-- Exercise prompt --
Copy nothing from the entries below except the lines from the one containing "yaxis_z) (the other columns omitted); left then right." through the one containing "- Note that", and copy those exactly.

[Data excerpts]
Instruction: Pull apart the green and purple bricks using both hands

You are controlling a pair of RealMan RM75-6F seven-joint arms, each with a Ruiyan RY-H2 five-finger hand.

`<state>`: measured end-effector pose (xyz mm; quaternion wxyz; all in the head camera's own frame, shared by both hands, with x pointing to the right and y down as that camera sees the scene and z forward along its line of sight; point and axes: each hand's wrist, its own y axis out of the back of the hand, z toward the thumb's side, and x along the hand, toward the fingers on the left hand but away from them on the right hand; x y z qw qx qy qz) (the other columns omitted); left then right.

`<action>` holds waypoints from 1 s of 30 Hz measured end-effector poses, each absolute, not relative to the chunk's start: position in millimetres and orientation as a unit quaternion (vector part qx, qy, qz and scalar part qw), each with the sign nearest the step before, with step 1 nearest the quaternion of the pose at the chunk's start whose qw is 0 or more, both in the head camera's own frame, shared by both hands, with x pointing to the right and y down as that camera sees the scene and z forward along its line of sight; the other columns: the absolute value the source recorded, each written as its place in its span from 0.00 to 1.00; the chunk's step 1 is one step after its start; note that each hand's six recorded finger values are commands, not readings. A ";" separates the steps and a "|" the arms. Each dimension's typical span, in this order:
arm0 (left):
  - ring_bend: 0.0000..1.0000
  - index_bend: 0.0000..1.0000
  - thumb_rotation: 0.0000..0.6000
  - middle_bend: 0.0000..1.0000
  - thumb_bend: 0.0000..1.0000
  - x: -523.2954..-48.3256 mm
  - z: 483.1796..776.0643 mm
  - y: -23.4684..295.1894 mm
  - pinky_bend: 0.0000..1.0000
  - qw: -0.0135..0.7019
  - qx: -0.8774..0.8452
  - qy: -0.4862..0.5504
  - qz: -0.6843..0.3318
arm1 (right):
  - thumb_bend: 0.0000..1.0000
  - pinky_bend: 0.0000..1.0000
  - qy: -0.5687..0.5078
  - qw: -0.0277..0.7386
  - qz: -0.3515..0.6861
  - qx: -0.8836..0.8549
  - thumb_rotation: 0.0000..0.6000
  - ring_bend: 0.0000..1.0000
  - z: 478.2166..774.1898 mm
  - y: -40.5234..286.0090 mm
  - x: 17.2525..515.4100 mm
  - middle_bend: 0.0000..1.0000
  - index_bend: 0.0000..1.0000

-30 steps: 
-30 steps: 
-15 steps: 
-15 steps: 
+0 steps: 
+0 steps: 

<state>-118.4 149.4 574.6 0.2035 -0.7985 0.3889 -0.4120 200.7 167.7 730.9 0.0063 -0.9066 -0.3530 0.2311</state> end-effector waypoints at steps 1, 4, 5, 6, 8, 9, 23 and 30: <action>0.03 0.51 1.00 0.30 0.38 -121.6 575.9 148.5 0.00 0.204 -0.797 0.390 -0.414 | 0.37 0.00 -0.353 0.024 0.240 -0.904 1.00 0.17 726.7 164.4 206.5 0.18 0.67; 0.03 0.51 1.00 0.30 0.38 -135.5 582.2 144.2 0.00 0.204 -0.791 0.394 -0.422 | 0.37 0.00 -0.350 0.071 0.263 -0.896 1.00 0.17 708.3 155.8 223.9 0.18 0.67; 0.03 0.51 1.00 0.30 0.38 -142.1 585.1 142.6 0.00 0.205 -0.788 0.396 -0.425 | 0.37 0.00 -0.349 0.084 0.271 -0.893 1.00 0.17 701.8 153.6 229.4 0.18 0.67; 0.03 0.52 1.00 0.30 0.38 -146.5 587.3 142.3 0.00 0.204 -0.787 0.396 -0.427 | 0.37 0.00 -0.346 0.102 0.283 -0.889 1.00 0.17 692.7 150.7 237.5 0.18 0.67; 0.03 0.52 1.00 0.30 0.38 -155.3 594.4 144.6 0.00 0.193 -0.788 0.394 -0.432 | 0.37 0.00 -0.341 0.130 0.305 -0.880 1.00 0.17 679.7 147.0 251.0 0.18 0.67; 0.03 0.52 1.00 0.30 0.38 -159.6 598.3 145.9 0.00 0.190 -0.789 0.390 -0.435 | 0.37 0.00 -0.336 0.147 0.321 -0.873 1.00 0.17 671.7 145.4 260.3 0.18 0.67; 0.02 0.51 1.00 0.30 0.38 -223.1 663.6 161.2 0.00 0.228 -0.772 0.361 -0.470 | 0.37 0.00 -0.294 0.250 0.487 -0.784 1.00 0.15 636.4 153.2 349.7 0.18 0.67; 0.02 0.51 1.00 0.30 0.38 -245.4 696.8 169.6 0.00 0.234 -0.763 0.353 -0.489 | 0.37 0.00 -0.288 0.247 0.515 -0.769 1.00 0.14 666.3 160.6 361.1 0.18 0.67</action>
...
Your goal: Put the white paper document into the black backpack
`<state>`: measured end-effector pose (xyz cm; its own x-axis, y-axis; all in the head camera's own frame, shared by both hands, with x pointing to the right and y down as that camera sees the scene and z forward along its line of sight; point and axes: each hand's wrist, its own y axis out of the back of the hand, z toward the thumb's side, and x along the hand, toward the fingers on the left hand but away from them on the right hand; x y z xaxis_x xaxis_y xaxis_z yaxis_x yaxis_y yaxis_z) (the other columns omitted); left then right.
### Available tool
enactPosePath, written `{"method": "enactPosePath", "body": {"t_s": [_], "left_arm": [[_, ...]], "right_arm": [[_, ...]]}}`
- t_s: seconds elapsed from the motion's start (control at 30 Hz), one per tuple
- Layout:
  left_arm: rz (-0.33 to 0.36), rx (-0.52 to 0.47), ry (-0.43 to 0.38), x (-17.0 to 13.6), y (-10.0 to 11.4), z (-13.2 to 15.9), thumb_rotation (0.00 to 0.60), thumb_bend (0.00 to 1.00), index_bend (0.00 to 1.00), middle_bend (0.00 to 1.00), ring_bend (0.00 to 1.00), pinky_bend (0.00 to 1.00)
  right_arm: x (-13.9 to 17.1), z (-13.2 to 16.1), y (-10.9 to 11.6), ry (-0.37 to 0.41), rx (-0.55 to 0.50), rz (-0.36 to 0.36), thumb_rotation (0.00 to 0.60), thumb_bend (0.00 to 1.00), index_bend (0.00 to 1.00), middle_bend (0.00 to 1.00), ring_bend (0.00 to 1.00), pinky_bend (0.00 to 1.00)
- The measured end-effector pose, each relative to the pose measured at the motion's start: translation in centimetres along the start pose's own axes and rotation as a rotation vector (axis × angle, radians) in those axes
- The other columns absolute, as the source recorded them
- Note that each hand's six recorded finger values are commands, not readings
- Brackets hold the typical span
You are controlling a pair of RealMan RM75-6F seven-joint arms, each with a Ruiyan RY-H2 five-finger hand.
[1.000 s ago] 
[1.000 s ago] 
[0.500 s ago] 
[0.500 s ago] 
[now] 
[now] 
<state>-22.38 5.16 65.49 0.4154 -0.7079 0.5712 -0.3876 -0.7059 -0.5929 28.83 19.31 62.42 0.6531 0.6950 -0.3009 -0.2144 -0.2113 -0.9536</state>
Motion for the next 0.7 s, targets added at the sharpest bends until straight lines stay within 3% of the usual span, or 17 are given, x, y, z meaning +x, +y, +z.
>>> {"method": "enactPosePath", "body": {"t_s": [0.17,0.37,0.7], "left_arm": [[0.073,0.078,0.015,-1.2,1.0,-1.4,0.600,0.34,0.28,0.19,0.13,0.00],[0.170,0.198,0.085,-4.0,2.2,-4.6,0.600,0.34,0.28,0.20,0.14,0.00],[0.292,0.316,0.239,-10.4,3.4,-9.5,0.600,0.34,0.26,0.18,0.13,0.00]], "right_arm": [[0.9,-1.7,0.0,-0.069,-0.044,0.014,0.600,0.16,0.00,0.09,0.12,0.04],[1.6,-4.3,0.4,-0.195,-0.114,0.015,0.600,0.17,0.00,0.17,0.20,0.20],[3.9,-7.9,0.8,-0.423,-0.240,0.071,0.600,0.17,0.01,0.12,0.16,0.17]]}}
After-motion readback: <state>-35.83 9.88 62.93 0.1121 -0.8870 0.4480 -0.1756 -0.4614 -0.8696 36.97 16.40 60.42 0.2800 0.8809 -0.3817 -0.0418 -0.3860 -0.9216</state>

-- Output below --
`<state>`: measured end-effector pose (xyz cm; its own x-axis, y-axis; all in the head camera's own frame, shared by both hands, with x pointing to the right and y down as that camera sees the scene and z forward along its line of sight; point and axes: each hand's wrist, its own y axis out of the back of the hand, z toward the thumb's side, and x along the hand, toward the fingers on the left hand but away from them on the right hand; x y z xaxis_x xaxis_y xaxis_z yaxis_x yaxis_y yaxis_z) (the other columns omitted); left then right.
### Available tool
enactPosePath, written `{"method": "enactPosePath", "body": {"t_s": [_], "left_arm": [[_, ...]], "right_arm": [[_, ...]]}}`
- t_s: seconds elapsed from the motion's start (control at 30 Hz), one per tuple
- Layout:
  left_arm: rz (-0.33 to 0.36), rx (-0.52 to 0.47), ry (-0.43 to 0.38), x (-17.0 to 13.6), y (-10.0 to 11.4), z (-13.2 to 15.9), thumb_rotation (0.00 to 0.60), thumb_bend (0.00 to 1.00), index_bend (0.00 to 1.00), middle_bend (0.00 to 1.00), ring_bend (0.00 to 1.00), pinky_bend (0.00 to 1.00)
  right_arm: x (-13.9 to 17.1), z (-13.2 to 16.1), y (-10.9 to 11.6), ry (-0.37 to 0.41), rx (-0.55 to 0.50), rz (-0.36 to 0.36), thumb_rotation (0.00 to 0.60), thumb_bend (0.00 to 1.00), index_bend (0.00 to 1.00), middle_bend (0.00 to 1.00), ring_bend (0.00 to 1.00), pinky_bend (0.00 to 1.00)
- The measured end-effector pose, each relative to the pose measured at the motion's start: translation in centimetres along the start pose's own axes and rotation as a rotation vector (axis × angle, radians) in those axes
- The other columns absolute, as the source recorded them
- Note that each hand's six recorded finger values are commands, not readings

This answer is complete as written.